Work order:
Print, exactly as they appear in the listing below, the lines from the line with "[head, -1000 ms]" to the line with "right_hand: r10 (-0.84", with both end lines kept.

Supplied material:
● ● ●

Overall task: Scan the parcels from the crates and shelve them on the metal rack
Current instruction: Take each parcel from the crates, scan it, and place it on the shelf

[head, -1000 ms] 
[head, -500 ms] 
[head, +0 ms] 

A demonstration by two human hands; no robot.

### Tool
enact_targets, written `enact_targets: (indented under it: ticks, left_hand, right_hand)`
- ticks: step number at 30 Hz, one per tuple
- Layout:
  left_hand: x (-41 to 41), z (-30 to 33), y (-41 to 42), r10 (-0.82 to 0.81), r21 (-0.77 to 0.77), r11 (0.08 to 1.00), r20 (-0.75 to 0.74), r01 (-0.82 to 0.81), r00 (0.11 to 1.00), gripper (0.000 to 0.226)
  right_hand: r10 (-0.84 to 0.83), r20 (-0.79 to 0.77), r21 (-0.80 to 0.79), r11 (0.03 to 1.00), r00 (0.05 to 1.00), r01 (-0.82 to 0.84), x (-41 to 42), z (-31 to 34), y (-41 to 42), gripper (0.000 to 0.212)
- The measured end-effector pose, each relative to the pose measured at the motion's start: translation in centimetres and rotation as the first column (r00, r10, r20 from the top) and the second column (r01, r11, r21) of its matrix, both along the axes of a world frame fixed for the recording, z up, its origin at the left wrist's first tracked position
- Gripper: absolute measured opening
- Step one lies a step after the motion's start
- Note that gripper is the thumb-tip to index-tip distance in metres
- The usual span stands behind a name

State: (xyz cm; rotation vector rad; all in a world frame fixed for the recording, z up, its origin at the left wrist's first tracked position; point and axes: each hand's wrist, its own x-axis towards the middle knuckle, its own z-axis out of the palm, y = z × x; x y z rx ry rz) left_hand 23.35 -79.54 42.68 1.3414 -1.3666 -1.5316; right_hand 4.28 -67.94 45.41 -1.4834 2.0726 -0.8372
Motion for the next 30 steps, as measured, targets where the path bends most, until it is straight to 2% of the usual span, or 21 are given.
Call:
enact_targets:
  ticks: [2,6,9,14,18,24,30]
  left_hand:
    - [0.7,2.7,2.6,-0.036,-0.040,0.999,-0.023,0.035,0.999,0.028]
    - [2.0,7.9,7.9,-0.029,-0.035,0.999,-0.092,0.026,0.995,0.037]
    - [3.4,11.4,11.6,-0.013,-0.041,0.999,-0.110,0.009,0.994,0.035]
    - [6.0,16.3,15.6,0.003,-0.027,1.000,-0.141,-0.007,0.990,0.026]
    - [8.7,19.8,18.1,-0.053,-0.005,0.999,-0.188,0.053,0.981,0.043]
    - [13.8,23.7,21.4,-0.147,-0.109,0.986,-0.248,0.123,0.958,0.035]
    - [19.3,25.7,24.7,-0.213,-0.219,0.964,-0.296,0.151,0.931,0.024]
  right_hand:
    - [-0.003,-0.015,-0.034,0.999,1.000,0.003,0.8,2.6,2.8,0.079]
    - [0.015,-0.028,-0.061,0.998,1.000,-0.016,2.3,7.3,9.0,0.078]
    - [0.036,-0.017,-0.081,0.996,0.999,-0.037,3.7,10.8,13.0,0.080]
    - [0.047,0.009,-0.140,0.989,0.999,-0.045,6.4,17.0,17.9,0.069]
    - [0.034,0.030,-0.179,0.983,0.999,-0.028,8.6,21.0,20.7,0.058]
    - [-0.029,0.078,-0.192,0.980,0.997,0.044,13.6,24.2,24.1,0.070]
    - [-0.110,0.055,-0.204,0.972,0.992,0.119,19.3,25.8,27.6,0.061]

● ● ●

Answer:
[head, -1000 ms] 
[head, -500 ms] 
[head, +0 ms] 

A demonstration by two human hands; no robot.

### Tool
enact_targets, written `enact_targets: (indented under it: ticks, left_hand, right_hand)`
- ticks: step number at 30 Hz, one per tuple
- Layout:
  left_hand: x (-41 to 41), z (-30 to 33), y (-41 to 42), r10 (-0.82 to 0.81), r21 (-0.77 to 0.77), r11 (0.08 to 1.00), r20 (-0.75 to 0.74), r01 (-0.82 to 0.81), r00 (0.11 to 1.00), gripper (0.000 to 0.226)
  right_hand: r10 (-0.84 to 0.83), r20 (-0.79 to 0.77), r21 (-0.80 to 0.79), r11 (0.03 to 1.00), r00 (0.05 to 1.00), r01 (-0.82 to 0.84), x (-41 to 42), z (-31 to 34), y (-41 to 42), gripper (0.000 to 0.212)

The exercise has been answered, and the work is done.